What you will do:
Pictures do not belong in the copy; print every entry exactly as it stands.

**** Source information ****

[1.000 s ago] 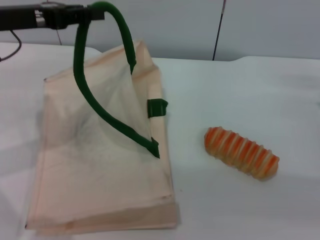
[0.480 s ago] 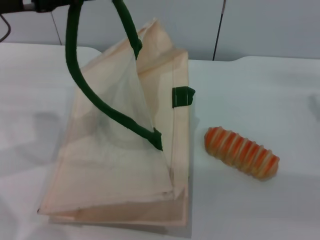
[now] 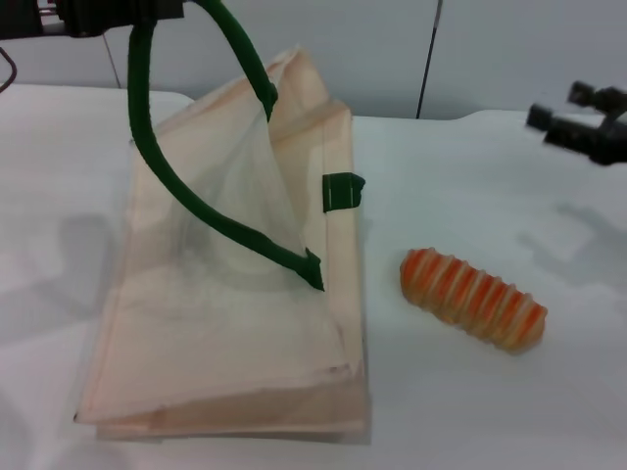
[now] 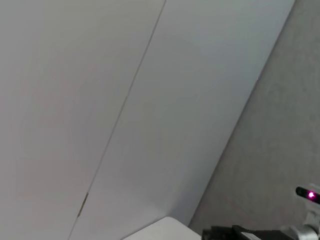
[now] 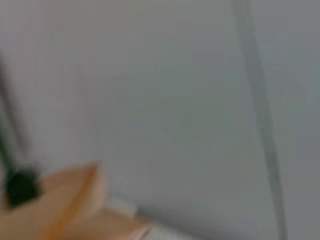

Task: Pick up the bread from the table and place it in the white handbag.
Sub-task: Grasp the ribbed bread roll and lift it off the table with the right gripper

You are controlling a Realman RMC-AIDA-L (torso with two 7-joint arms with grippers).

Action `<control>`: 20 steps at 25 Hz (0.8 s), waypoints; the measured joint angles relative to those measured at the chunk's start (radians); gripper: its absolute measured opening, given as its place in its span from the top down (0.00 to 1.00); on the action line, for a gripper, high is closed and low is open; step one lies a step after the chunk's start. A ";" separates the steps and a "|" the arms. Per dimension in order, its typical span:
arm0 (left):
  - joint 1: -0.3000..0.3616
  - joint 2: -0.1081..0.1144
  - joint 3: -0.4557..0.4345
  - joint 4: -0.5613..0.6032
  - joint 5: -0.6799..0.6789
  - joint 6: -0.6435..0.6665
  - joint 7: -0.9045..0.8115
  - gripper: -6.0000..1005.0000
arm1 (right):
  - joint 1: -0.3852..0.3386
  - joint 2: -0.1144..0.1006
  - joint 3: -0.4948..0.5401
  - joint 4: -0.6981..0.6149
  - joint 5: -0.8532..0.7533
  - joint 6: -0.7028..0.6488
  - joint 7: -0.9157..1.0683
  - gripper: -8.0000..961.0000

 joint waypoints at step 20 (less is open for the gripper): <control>0.004 -0.009 0.000 0.002 0.037 -0.028 -0.020 0.85 | 0.094 0.084 -0.165 -0.358 -0.663 0.141 0.394 0.07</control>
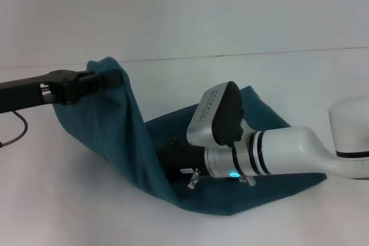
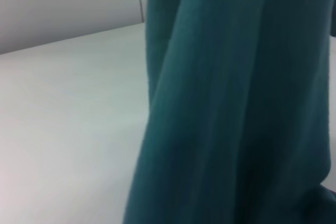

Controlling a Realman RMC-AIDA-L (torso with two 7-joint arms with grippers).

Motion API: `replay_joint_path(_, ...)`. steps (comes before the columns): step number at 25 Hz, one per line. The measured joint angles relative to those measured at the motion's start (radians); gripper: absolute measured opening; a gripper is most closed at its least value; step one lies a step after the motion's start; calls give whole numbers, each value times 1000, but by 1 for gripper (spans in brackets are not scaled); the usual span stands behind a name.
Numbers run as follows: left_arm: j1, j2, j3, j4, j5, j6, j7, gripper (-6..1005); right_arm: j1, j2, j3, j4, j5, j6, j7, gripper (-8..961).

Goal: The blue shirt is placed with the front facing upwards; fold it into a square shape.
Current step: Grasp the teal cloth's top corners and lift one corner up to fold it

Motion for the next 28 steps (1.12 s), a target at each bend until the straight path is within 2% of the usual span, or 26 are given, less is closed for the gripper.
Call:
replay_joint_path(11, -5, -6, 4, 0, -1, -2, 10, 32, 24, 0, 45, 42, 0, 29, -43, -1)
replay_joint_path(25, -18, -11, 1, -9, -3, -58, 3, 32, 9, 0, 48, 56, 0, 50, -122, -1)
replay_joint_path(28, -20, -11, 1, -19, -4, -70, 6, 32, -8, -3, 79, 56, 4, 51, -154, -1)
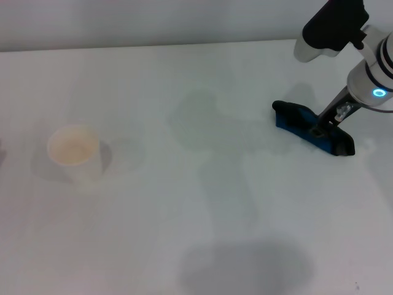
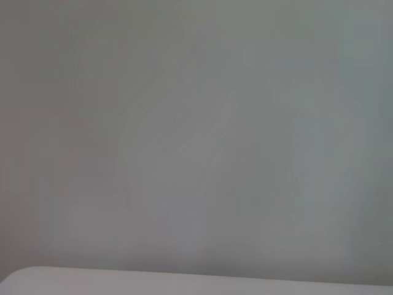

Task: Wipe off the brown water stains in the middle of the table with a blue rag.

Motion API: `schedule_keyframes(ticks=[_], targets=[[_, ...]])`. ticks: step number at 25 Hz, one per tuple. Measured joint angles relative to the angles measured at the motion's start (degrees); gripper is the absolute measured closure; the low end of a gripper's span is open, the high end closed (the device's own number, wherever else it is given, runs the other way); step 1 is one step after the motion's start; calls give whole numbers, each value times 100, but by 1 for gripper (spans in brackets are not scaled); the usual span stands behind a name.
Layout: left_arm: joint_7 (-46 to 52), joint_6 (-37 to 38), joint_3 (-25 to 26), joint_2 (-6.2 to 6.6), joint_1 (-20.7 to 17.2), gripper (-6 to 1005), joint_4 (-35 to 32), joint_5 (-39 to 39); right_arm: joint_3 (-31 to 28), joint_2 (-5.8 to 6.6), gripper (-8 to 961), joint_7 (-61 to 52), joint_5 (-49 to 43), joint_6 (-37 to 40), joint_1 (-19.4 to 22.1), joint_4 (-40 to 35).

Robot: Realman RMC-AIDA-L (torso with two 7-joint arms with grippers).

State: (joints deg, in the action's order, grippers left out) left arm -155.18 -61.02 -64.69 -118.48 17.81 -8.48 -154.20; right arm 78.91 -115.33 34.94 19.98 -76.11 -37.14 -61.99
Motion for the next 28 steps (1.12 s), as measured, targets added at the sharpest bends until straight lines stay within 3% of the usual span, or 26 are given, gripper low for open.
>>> schedule_keyframes(ticks=[1,9,15,28], targets=[[0,0,0,0,0,124,0,-1,-16,0,817,-1,1,-2,11,-24],[0,4,0,0,-6,124,-4,-22,-162,12,529,21,71,-50,28,-110],[2,4,0,0,11,124,-5,-28,-152,0,529,28,76,-177,21,-212],[-3,74,0,9,21,123,-5,-32,-203,6,529,110,941,-844,454,-1667]])
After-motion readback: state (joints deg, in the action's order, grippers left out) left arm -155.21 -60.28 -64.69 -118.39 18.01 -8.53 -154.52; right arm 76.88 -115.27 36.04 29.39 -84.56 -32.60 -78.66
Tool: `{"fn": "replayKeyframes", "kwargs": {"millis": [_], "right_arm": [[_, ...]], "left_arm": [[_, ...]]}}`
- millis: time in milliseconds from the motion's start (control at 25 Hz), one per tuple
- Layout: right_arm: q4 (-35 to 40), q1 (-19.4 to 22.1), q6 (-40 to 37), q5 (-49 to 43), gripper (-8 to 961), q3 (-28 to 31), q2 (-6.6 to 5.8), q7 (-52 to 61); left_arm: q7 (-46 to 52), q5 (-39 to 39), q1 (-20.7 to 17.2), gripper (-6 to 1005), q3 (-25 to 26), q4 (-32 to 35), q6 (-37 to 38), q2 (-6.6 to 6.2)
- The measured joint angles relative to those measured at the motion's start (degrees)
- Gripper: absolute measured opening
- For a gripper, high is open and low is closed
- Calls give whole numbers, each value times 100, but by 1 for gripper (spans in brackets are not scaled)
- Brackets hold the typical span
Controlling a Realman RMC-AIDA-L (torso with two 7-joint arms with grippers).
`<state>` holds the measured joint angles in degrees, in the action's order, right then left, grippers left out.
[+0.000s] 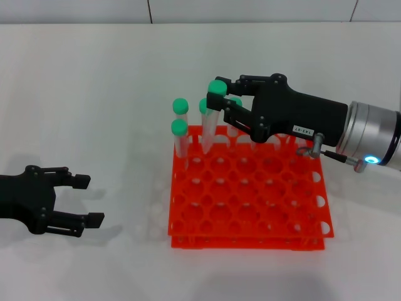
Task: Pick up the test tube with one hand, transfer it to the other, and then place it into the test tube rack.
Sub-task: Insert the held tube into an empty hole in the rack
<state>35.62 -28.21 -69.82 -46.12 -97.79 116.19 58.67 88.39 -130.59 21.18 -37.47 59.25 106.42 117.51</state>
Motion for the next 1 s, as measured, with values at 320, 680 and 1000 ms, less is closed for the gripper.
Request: {"fn": "replayKeyframes", "kwargs": {"millis": [320, 680, 1000], "right_arm": [[-167, -11, 6, 321, 263, -231, 0, -351], [-254, -60, 83, 472, 263, -360, 0, -475], [-284, -70, 91, 473, 263, -387, 0, -485]], "left_arm": [[-13, -1, 0, 884, 13, 8, 6, 0], [-15, -1, -2, 884, 3, -13, 11, 0], [-15, -1, -14, 884, -4, -18, 11, 8]]}}
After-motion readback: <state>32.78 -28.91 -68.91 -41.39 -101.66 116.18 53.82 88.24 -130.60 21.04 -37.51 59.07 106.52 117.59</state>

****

Solution below:
[1.000 s ago] 
[0.480 s ago] 
[now] 
[now] 
[now] 

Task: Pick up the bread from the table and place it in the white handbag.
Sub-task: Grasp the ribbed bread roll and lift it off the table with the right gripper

You are controlling a Realman RMC-AIDA-L (torso with two 7-joint arms with grippers).

Action `<control>`: 20 steps at 25 Hz (0.8 s), waypoints; the measured joint angles relative to those measured at the chunk's start (radians); gripper: its absolute measured opening, given as its place in its span from the top down (0.00 to 1.00); on the action line, for a gripper, high is closed and low is open; step one lies a step after the chunk's start. A ";" separates the steps and a "|" the arms. Per dimension in order, its typical span:
arm0 (left):
  - joint 1: -0.3000..0.3616
  - joint 2: -0.1081..0.1144
  - joint 3: -0.4557..0.4345
  - joint 4: -0.5613..0.6032
  - joint 5: -0.6799..0.6789
  - joint 6: -0.6435..0.6665
  - joint 7: -0.9045..0.8115
  - gripper: -6.0000..1005.0000
arm1 (right):
  - joint 1: -0.3852..0.3386
  - joint 2: -0.1144..0.1006
  - joint 3: -0.4948..0.5401
  - joint 4: -0.6981..0.6149
  - joint 5: -0.8532..0.7533
  - joint 6: -0.7028..0.6488
  - joint 7: -0.9157..1.0683
  - gripper: -8.0000..961.0000

 joint waypoints at step 20 (less is open for the gripper): <control>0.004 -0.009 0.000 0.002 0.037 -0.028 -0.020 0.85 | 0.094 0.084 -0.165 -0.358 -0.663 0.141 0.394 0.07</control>

Controlling a Realman RMC-AIDA-L (torso with two 7-joint arms with grippers).

Motion API: `replay_joint_path(_, ...)`. steps (comes before the columns): step number at 25 Hz, one per line. The measured joint angles relative to those measured at the motion's start (radians); gripper: absolute measured opening; a gripper is most closed at its least value; step one lies a step after the motion's start; calls give whole numbers, each value times 1000, but by 1 for gripper (spans in brackets are not scaled); the usual span stands behind a name.
Numbers run as follows: left_arm: j1, j2, j3, j4, j5, j6, j7, gripper (-6..1005); right_arm: j1, j2, j3, j4, j5, j6, j7, gripper (-8..961).

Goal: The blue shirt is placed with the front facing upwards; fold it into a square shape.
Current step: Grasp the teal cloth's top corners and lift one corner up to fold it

Motion for the next 28 steps (1.12 s), a target at each bend until the straight path is within 2% of the usual span, or 26 are given, less is closed for the gripper.
Call:
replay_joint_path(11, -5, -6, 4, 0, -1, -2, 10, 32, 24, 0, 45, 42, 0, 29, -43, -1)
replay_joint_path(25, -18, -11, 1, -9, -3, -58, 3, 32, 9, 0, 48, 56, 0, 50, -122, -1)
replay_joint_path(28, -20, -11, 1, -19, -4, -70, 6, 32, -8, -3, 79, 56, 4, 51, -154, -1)

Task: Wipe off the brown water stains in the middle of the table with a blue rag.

Motion API: `schedule_keyframes(ticks=[_], targets=[[_, ...]])`. ticks: step number at 25 Hz, one per tuple. Measured joint angles relative to the angles measured at the motion's start (degrees); gripper is the absolute measured closure; the low end of a gripper's span is open, the high end closed (the device's own number, wherever else it is given, runs the other way); step 1 is one step after the motion's start; calls give whole numbers, each value times 100, but by 1 for gripper (spans in brackets are not scaled); the usual span stands behind a name.
Layout: left_arm: joint_7 (-46 to 52), joint_6 (-37 to 38), joint_3 (-25 to 26), joint_2 (-6.2 to 6.6), joint_1 (-20.7 to 17.2), gripper (-6 to 1005), joint_4 (-35 to 32), joint_5 (-39 to 39); right_arm: joint_3 (-31 to 28), joint_2 (-5.8 to 6.6), gripper (-8 to 961), joint_7 (-61 to 52), joint_5 (-49 to 43), joint_6 (-37 to 40), joint_1 (-19.4 to 22.1), joint_4 (-40 to 35).

Robot: Realman RMC-AIDA-L (torso with two 7-joint arms with grippers).

State: (joints deg, in the action's order, grippers left out) left arm -155.18 -61.02 -64.69 -118.48 17.81 -8.48 -154.20; right arm 78.91 -115.33 34.94 19.98 -76.11 -37.14 -61.99
Motion for the next 28 steps (1.12 s), as measured, targets added at the sharpest bends until straight lines stay within 3% of the usual span, or 26 are given, gripper low for open.
>>> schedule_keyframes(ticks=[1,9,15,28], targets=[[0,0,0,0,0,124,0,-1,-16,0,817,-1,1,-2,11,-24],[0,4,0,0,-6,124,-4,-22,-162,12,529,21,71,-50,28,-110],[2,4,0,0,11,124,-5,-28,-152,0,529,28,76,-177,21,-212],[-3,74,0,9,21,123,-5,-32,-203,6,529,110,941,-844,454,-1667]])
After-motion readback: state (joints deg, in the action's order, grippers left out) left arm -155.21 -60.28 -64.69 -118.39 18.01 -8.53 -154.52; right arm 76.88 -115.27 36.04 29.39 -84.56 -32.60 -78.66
Tool: `{"fn": "replayKeyframes", "kwargs": {"millis": [_], "right_arm": [[_, ...]], "left_arm": [[_, ...]]}}`
- millis: time in milliseconds from the motion's start (control at 25 Hz), one per tuple
- Layout: right_arm: q4 (-35 to 40), q1 (-19.4 to 22.1), q6 (-40 to 37), q5 (-49 to 43), gripper (-8 to 961), q3 (-28 to 31), q2 (-6.6 to 5.8), q7 (-52 to 61); left_arm: q7 (-46 to 52), q5 (-39 to 39), q1 (-20.7 to 17.2), gripper (-6 to 1005), q3 (-25 to 26), q4 (-32 to 35), q6 (-37 to 38), q2 (-6.6 to 6.2)
- The measured joint angles relative to those measured at the motion's start (degrees)
- Gripper: absolute measured opening
- For a gripper, high is open and low is closed
- Calls give whole numbers, each value times 100, but by 1 for gripper (spans in brackets are not scaled)
- Brackets hold the typical span
Controlling a Realman RMC-AIDA-L (torso with two 7-joint arms with grippers).
`<state>` holds the measured joint angles in degrees, in the action's order, right then left, grippers left out.
[+0.000s] 
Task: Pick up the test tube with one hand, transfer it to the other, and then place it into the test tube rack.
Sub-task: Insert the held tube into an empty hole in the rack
<state>35.62 -28.21 -69.82 -46.12 -97.79 116.19 58.67 88.39 -130.59 21.18 -37.47 59.25 106.42 117.51</state>
Motion for the next 1 s, as measured, with values at 320, 680 and 1000 ms, less is closed for the gripper.
Request: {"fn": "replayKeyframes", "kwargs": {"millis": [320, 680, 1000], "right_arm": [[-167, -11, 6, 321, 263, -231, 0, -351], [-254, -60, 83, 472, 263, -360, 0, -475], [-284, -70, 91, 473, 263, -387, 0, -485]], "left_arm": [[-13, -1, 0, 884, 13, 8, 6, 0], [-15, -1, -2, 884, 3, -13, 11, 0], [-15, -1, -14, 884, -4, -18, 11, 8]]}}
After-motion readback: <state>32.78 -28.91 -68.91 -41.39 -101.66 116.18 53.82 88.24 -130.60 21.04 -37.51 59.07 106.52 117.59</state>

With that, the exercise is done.